Midelerini dolduracak bir şeyler bulamayan, bacaları

tütmeyen, gönülleri İslam a, kuralları batı standartlarına bağlı evlerin

çatılarından aaaaahlar yükseliyorsa, ülkenin üzerine karabasanlar çöker ve bu karabasanlar,

hırsız, gaspçı, köşe dönücü, tacizci, katil, terörist, kiralık katiller çetesi,

soyguncu, harami olarak dolaşır aramızda.

Aaaaahlarla yüklü havanın giremeyeceği mekân yoktur.

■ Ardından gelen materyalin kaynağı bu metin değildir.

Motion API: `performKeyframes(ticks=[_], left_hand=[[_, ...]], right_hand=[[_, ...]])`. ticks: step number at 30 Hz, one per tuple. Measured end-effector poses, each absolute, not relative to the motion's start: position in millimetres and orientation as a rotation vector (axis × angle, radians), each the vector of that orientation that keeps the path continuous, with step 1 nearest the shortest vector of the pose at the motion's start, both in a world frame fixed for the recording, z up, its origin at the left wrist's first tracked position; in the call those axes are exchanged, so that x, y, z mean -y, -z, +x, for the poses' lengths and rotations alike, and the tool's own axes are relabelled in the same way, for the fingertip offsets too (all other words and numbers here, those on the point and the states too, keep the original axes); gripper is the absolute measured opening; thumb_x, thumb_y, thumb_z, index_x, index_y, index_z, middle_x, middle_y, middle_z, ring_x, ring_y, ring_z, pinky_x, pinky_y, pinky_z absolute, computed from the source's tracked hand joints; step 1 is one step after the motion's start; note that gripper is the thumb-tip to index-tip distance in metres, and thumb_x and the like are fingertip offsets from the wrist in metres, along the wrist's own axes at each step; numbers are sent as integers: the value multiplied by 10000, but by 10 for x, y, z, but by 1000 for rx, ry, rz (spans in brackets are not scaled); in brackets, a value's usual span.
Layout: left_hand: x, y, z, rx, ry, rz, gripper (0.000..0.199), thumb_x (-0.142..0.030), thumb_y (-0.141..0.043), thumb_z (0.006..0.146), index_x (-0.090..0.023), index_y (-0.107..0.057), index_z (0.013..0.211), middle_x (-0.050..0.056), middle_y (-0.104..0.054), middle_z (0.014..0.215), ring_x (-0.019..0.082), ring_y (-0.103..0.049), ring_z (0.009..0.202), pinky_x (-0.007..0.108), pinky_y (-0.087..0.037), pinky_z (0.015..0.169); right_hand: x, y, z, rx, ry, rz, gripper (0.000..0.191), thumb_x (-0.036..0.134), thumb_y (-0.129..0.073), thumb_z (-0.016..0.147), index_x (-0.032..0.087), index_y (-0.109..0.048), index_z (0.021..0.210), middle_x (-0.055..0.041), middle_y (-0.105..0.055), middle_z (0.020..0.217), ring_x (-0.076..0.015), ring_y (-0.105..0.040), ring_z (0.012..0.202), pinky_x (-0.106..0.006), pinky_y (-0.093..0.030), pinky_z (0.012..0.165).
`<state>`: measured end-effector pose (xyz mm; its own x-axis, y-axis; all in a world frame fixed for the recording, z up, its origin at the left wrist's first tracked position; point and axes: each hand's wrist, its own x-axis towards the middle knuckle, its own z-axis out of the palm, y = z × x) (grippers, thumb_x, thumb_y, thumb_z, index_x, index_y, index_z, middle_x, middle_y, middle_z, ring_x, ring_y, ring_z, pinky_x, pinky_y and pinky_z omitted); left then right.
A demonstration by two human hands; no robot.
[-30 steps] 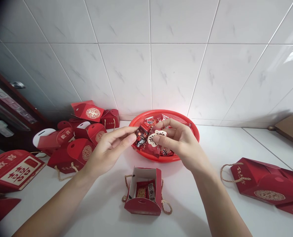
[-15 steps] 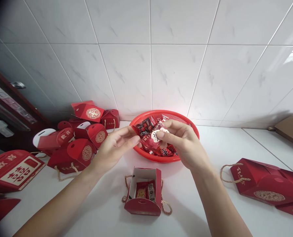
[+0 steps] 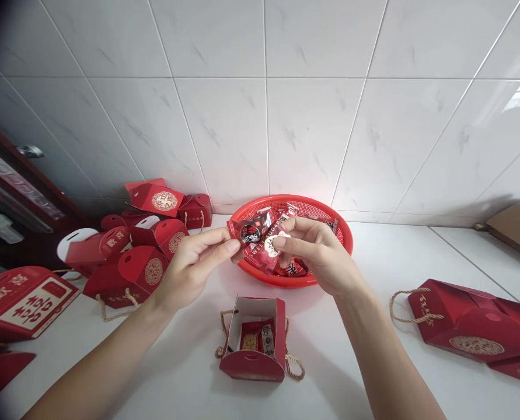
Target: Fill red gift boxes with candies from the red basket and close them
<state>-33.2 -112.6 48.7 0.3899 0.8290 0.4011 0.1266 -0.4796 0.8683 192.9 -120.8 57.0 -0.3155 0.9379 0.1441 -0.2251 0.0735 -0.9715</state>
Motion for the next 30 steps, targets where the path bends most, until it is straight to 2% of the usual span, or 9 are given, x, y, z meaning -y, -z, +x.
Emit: performKeyframes(ticks=[9,14,22,30], left_hand=[[1113,-545,-390,-741,-988,1918,349,-394,-538,978,-196,-496,693,-15,-445,690,142,-419,674,296,-347,622],[1139,-579,-391,-891,-1048,2099,328,-294,-531,971,-191,-473,665,-32,-417,664,128,-384,659,288,-326,627],[1115,-589,-415,-848,-940,2001,365,-413,-539,982,-182,-571,702,-5,-530,691,148,-488,686,279,-386,630],[1036,-595,-428,-642,-843,1826,290,-390,-608,943,-174,-639,752,36,-621,754,165,-558,720,293,-466,700]], right_hand=[[1233,-601,2000,1433,-1547,-797,220,276,-853,773,197,-653,821,17,-664,716,-101,-589,594,-243,-465,592],[1244,-621,2041,1494,-1448,-913,196,301,-818,819,196,-661,871,14,-670,706,-117,-614,614,-251,-459,594],[1237,-627,2047,1554,-1423,-892,196,329,-803,845,185,-669,833,10,-653,700,-113,-582,617,-255,-462,593],[1221,-588,1980,1557,-1558,-778,192,318,-821,825,176,-692,836,-15,-689,755,-111,-576,601,-265,-481,583]])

Her zaman ve her yerde zalimi ve zalime destek çıkanları

yakması mümkündür.

Yürüyüşüyle evde eşini ve çocuklarını aşağılayarak

yürüyorsa onları eziyor ve zulmediyor demektir. Babanın ve annenin insan içine

çıkmasını engelliyor ve onların yüzünü kızartıyorsa zalimlik yapıyor.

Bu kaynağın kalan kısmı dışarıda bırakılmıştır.